Your assignment: After finding the line with "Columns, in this" in the entries below, retype exactly each line from there through the line with "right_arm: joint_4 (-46", including that final line.

The records:

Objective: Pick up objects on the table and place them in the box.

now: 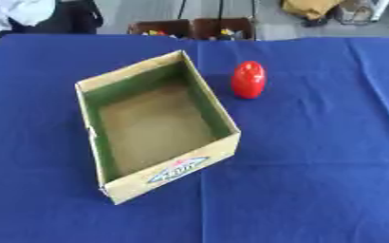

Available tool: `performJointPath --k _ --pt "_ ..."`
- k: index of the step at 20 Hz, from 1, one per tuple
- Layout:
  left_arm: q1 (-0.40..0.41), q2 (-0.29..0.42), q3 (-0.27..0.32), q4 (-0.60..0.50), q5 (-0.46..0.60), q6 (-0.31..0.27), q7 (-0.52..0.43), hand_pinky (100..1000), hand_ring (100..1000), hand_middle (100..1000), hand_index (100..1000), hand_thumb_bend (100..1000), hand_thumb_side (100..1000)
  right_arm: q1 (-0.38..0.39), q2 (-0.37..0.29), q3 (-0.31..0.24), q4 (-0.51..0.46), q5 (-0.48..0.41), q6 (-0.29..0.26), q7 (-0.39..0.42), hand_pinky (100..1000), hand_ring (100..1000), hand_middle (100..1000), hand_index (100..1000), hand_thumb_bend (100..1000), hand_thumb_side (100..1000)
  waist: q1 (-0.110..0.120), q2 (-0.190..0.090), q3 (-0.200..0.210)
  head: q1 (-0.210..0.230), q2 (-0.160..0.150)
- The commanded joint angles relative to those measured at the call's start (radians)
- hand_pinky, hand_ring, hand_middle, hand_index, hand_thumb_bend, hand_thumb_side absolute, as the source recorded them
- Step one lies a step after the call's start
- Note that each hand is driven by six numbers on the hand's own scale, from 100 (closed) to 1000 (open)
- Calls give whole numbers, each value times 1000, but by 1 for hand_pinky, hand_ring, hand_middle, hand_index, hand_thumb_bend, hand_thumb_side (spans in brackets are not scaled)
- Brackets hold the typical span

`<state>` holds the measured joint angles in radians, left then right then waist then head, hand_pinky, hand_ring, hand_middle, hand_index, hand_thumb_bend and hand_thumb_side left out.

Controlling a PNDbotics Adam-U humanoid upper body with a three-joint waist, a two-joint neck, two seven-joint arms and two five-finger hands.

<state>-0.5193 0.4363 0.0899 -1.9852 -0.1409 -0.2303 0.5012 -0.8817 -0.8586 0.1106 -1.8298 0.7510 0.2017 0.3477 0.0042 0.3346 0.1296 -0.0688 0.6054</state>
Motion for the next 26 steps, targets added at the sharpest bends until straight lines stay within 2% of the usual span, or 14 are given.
performJointPath --k 1,4,7,10,16,19,22,26 --pt "-11 35 -2 -15 2 0 -7 698 873 875 968 100 1000 -55 -4 26 109 52 -15 76 797 858 863 888 393 969 -15 -30 2 -10 0" --pt "-12 36 -4 -15 3 1 -10 698 873 875 967 100 1000 -104 28 49 226 104 -39 120 801 866 869 895 386 917 -17 -31 5 -16 -3" --pt "-12 37 -5 -15 4 2 -12 697 873 875 967 100 1000 -141 56 62 327 164 -68 149 802 869 872 897 389 943 -19 -32 6 -19 -4" --pt "-12 37 -6 -15 5 3 -14 697 873 875 967 100 1000 -172 92 71 446 207 -90 185 809 880 880 914 416 916 -19 -32 8 -22 -9" --pt "-14 35 -8 -15 6 6 -17 696 873 875 966 100 1000 -219 151 71 621 263 -131 205 806 878 875 929 465 855 -20 -32 11 -27 -15" --pt "-15 34 -8 -15 7 7 -19 696 873 875 966 100 1000 -235 177 66 685 264 -146 211 783 848 865 939 527 813 -20 -32 14 -31 -16" --pt "-15 32 -9 -15 8 8 -20 696 873 875 965 100 1000 -246 203 60 729 232 -161 228 769 831 862 947 579 832 -19 -30 16 -34 -18" --pt "-17 29 -10 -15 9 9 -22 695 873 875 963 100 1000 -257 230 59 753 146 -167 270 784 843 867 968 663 727 -20 -28 17 -37 -17"
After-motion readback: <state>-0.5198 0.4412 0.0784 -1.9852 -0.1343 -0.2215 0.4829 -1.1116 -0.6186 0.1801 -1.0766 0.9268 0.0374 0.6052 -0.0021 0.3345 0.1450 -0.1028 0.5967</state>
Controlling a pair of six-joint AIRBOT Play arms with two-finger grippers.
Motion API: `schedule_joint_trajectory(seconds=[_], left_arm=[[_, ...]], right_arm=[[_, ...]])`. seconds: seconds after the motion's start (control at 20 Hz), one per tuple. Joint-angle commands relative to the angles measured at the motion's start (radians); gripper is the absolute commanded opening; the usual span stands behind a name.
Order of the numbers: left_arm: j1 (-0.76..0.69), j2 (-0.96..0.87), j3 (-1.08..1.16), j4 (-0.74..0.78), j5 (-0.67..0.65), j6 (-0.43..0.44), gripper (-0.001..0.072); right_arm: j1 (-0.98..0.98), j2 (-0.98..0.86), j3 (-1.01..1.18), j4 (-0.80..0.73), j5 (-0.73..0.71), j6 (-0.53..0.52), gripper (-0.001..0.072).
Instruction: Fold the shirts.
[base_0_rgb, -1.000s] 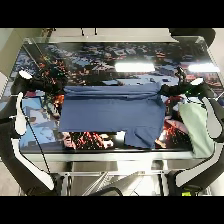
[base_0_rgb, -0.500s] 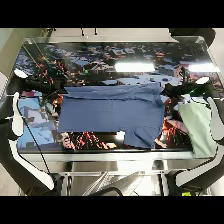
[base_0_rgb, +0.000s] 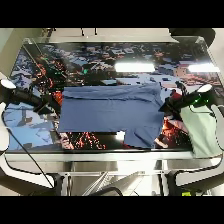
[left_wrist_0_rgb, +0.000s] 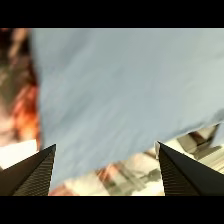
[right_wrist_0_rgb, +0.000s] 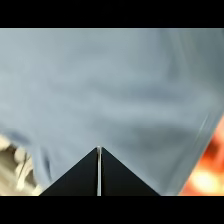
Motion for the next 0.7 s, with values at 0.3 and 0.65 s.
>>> schedule_joint_trajectory(seconds=[0.3, 0.65], left_arm=[[0.021, 0.085, -0.399, 0.029, 0.24, 0.108, 0.0683], [-0.07, 0.012, -0.312, -0.014, 0.208, 0.138, 0.0018]], right_arm=[[-0.179, 0.308, -0.452, 0.011, -0.039, -0.028, 0.0045], [-0.177, 0.392, -0.552, 0.039, -0.141, 0.018, 0.0592]])
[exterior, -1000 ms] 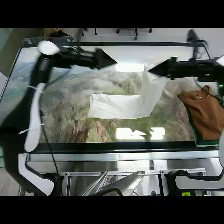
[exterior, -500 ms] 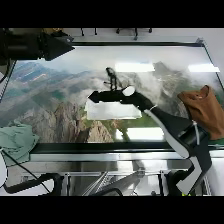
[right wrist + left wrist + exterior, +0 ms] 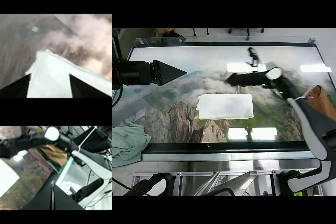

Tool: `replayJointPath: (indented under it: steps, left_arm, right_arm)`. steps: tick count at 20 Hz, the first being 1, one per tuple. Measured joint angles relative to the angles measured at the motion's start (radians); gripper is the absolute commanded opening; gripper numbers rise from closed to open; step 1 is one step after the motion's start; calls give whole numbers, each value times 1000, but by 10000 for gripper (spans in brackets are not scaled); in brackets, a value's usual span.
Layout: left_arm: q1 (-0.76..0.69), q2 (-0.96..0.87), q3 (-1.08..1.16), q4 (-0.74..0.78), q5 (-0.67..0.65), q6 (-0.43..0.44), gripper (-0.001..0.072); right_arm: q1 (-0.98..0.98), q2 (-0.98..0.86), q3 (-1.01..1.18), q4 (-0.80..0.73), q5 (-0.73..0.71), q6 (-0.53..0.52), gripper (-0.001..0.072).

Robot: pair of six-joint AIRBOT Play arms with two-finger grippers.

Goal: Fold the shirts.

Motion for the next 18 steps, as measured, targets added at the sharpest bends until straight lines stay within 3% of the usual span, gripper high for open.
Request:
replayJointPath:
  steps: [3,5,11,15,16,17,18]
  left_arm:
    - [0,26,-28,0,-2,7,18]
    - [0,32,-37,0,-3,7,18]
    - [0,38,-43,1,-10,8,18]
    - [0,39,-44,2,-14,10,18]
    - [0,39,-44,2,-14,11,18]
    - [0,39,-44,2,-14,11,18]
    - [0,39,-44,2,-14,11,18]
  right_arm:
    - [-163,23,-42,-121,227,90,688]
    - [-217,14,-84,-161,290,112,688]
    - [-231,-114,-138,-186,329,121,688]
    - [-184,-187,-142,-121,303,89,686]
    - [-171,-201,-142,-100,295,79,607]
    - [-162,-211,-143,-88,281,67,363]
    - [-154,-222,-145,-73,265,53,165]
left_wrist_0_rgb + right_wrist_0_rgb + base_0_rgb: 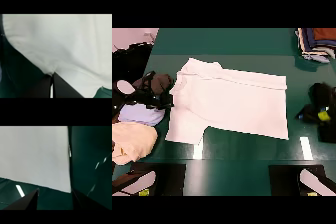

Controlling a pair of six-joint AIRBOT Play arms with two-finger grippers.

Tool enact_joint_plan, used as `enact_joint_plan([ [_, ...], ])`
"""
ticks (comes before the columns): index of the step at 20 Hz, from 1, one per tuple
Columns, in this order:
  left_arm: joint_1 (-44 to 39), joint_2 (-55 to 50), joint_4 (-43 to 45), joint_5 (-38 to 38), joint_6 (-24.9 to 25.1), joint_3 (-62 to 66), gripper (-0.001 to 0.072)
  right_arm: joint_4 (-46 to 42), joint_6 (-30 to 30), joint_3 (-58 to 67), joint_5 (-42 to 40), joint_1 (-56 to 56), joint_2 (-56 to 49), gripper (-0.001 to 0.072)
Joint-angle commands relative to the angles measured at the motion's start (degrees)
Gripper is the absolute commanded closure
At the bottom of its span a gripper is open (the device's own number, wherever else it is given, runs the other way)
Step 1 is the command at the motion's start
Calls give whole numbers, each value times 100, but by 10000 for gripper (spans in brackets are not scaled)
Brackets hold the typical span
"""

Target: Fold the shirts.

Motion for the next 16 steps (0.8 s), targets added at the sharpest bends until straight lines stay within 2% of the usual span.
enact_joint_plan([
  [1, -4, 7, -35, -153, 63, 376, 684, -160, 13, -1307, -85, -669, 179, 226],
  [2, -4, 4, -33, -122, 63, 376, 684, -48, 9, -1644, -254, -772, 179, 239],
  [3, -4, 4, -35, -118, 61, 374, 684, 122, 0, -1915, -455, -787, 179, 285],
  [9, -4, 4, -35, -114, 61, 376, 684, 951, -101, -2361, -1519, -57, -4, 295],
  [10, -4, 4, -33, -116, 61, 374, 684, 990, -101, -2269, -1622, 92, -98, 410],
  [13, -4, 57, -26, -87, 61, 376, 685, 970, -103, -1836, -1788, 522, -334, 653],
  [14, -4, 195, -11, -13, 59, 376, 686, 970, -101, -1665, -1759, 636, -345, 696],
  [16, -4, 667, 63, 144, 48, 444, 686, 940, -101, -1300, -1676, 833, -186, 696],
])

Task solution:
Columns, in this order:
  left_arm: joint_1 (-44 to 39), joint_2 (-55 to 50), joint_4 (-43 to 45), joint_5 (-38 to 38), joint_6 (-24.9 to 25.1), joint_3 (-62 to 66), gripper (-0.001 to 0.072)
  right_arm: joint_4 (-46 to 42), joint_6 (-30 to 30), joint_3 (-58 to 67), joint_5 (-42 to 40), joint_1 (-56 to 56), joint_2 (-56 to 49), gripper (-0.001 to 0.072)

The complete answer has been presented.